• _EXERCISE AIM_
Please write out exactly the lines of the data below from the line holding "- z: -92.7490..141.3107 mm" through the line holding "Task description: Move", and leave out the rest.

--- DATA SHOWN Enclosed Below ---

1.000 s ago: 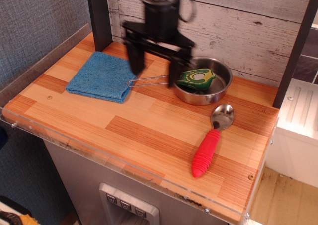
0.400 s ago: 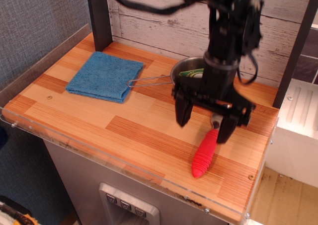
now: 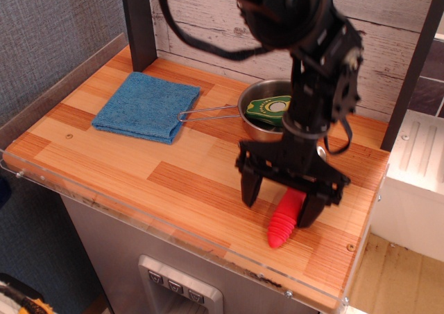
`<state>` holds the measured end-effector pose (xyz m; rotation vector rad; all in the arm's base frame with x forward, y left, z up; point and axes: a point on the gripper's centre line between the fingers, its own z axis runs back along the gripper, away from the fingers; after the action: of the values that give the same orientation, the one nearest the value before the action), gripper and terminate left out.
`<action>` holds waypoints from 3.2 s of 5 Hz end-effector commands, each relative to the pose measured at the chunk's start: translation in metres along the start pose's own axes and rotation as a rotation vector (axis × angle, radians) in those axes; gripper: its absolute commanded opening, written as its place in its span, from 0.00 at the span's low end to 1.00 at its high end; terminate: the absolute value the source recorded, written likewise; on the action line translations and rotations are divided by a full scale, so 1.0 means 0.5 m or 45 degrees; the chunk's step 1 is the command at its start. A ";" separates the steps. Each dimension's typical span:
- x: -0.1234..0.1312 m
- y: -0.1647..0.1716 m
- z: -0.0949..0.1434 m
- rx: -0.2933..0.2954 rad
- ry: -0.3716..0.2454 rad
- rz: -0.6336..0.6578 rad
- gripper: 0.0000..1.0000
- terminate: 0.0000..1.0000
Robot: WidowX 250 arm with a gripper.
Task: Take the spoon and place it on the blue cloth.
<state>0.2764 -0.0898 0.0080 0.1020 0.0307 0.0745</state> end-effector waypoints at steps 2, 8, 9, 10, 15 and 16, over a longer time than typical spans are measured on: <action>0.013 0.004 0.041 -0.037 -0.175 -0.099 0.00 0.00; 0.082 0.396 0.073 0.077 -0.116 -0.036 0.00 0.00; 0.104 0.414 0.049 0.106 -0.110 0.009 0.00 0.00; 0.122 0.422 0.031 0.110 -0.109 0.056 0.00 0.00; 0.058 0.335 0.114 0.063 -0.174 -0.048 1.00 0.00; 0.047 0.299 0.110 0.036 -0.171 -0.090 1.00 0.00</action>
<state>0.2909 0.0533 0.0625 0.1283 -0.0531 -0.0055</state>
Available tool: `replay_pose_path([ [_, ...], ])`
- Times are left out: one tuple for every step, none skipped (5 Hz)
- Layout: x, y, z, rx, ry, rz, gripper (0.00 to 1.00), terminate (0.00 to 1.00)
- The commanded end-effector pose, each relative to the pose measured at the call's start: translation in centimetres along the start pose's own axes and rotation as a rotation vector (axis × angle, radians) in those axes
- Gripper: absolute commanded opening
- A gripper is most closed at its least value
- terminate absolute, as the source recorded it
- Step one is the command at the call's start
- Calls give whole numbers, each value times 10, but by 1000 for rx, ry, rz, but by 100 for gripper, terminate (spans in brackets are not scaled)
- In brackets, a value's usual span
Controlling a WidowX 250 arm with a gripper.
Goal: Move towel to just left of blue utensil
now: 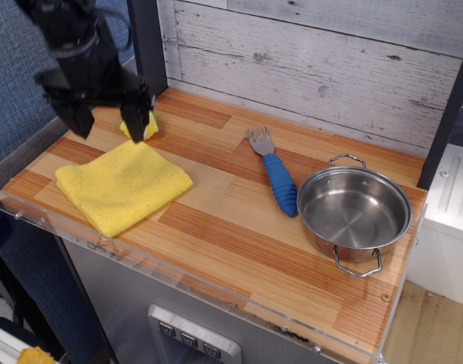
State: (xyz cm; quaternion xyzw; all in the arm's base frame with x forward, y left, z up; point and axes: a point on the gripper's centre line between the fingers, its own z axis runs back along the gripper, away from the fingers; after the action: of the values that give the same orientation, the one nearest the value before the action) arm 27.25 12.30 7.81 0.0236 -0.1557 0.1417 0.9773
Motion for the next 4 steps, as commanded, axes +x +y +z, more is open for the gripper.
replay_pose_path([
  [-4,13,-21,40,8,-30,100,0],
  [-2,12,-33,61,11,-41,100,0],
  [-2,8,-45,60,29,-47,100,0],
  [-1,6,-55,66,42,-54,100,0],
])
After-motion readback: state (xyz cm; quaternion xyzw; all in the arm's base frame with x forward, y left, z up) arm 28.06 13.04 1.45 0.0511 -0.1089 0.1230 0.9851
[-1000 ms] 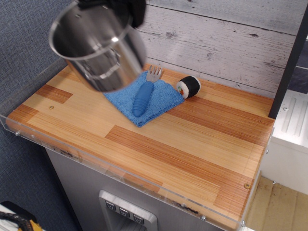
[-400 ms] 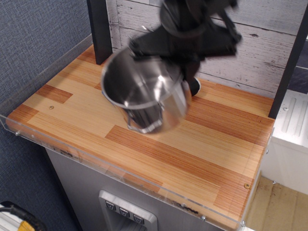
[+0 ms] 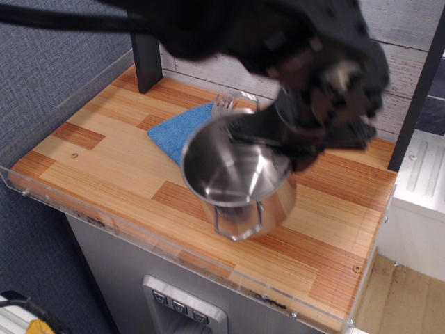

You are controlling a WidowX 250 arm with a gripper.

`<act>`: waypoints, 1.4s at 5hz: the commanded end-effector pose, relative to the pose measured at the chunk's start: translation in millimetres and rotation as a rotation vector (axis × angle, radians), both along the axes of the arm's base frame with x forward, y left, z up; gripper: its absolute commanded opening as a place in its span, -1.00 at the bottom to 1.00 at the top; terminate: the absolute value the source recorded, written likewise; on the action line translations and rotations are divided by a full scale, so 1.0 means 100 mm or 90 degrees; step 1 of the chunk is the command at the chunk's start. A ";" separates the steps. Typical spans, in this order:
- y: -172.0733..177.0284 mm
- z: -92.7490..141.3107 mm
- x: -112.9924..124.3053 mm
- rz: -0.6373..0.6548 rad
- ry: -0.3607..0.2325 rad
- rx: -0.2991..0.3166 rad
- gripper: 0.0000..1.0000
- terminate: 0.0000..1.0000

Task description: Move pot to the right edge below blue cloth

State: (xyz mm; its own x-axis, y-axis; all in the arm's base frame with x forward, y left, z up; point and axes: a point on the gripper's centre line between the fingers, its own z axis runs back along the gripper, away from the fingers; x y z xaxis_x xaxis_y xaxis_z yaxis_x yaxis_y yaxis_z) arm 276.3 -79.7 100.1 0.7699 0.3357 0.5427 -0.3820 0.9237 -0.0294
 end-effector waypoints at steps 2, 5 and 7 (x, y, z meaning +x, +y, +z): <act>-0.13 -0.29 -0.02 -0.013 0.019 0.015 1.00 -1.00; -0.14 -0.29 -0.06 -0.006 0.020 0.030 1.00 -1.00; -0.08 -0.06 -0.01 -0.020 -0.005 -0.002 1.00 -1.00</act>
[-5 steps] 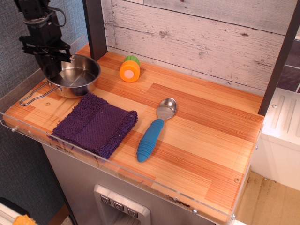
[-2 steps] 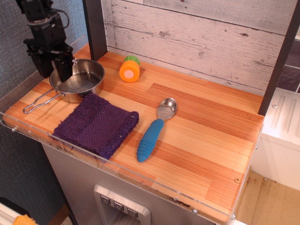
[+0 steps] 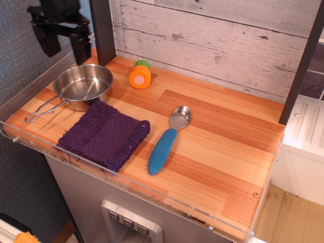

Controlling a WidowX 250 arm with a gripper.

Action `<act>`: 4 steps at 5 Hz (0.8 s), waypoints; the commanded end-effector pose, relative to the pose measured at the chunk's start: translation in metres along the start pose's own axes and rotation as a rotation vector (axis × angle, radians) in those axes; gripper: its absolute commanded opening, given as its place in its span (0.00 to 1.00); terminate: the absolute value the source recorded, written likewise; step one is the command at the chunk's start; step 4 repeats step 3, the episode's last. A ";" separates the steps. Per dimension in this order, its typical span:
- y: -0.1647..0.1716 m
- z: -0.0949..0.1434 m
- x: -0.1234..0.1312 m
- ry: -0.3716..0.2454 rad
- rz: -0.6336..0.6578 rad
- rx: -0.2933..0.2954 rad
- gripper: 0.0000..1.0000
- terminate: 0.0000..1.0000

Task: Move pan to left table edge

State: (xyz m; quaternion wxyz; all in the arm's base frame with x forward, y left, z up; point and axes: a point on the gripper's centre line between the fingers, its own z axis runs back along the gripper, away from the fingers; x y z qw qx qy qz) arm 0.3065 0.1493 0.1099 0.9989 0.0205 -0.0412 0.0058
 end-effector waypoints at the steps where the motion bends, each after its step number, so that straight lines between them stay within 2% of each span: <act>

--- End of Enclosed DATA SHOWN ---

• _YOUR SOLUTION_
- z: -92.7490..141.3107 mm
- x: -112.9924..124.3053 mm
- rz: -0.6373..0.6548 rad
- ry: -0.3607..0.2325 rad
- rx: -0.2991..0.3166 rad
- gripper: 0.0000..1.0000
- terminate: 0.0000..1.0000

Task description: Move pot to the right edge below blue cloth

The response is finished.